> Directions for this task:
What lines below include the string "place"? Pick them out and copy them.

(Beginning of Data provided)

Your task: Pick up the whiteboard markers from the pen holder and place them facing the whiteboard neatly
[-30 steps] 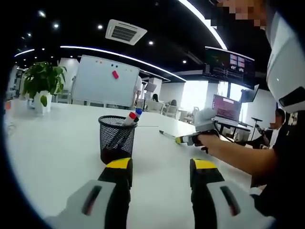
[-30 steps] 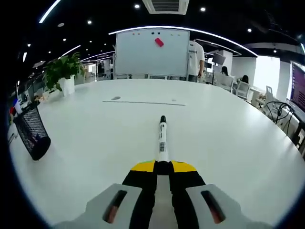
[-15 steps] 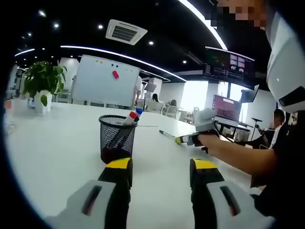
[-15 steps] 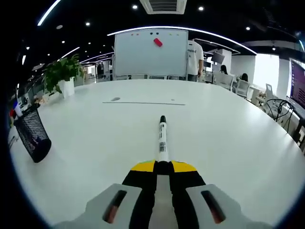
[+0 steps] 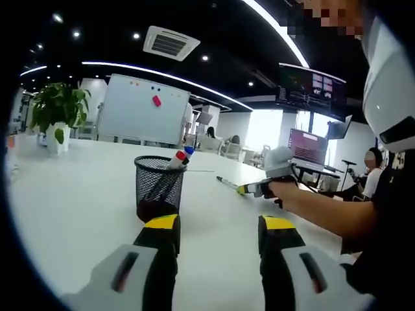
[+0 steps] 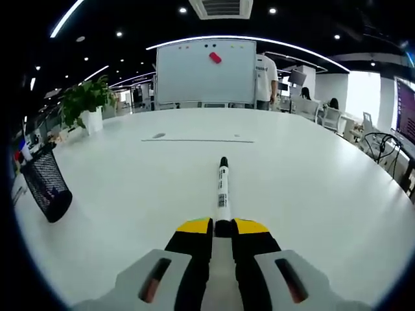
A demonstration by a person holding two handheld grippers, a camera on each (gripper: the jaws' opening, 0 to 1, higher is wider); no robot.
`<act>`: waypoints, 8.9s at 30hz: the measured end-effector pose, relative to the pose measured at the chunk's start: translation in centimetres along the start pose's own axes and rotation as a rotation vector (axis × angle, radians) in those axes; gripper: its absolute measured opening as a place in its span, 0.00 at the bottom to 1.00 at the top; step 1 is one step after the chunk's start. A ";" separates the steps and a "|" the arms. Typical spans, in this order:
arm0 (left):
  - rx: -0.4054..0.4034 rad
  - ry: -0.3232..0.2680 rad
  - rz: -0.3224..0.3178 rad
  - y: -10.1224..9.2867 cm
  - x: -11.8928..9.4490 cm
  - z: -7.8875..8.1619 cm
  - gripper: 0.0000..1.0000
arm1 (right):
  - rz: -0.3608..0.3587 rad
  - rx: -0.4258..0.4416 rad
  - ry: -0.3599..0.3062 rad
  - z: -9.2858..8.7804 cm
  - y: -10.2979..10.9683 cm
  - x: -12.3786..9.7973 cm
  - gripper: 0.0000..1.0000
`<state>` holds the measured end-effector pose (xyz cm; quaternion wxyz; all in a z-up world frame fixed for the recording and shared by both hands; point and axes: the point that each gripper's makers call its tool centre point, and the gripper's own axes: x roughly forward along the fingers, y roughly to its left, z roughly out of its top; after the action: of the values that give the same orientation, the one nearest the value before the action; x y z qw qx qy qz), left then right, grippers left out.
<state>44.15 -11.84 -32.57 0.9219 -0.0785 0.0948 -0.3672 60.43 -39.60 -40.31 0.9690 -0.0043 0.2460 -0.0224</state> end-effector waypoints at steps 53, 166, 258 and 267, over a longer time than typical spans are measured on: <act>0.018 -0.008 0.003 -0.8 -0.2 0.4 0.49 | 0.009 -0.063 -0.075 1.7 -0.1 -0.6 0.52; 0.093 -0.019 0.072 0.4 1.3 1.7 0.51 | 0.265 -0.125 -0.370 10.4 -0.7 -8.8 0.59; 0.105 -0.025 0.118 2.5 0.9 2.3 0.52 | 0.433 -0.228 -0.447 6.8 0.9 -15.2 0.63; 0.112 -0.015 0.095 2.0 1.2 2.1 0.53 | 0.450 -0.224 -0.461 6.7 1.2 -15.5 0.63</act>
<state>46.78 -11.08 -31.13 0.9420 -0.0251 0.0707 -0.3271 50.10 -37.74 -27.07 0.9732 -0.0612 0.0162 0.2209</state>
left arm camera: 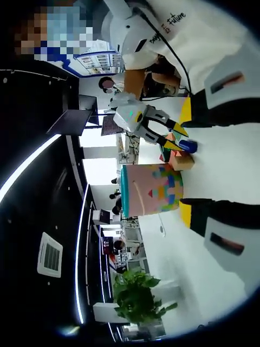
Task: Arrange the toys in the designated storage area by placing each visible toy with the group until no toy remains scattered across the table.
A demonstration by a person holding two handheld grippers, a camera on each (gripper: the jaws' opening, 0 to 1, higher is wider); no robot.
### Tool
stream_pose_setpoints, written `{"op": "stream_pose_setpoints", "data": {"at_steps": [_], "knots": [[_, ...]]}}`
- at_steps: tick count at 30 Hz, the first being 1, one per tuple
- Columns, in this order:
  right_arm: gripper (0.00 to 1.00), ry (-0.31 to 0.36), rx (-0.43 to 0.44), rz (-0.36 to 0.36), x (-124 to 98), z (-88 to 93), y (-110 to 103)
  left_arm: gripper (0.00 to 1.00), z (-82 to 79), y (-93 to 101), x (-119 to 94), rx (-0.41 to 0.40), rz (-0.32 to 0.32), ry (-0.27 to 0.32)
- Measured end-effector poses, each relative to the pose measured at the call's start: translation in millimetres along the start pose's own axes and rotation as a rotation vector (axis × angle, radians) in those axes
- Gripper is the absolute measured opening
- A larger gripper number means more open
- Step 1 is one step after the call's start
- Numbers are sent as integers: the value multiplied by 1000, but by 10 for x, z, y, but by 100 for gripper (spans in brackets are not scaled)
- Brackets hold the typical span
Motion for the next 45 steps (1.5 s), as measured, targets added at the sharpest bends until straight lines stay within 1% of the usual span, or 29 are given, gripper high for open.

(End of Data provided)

> Answer area:
Your task: Pick up the whiteboard markers from the pen holder and place them facing the whiteboard neatly
`<act>`: waypoints, 8.9s at 30hz: the measured end-effector pose, relative to the pose measured at the chunk's start: translation in centimetres along the start pose's own axes and rotation as a rotation vector (axis × angle, radians) in those axes; gripper: its absolute measured opening as a place in its span, 0.00 at the bottom to 1.00 at the top; step 1 is one step after the chunk's start. A ";" separates the steps and a "|" the arms. Typical spans, in this order:

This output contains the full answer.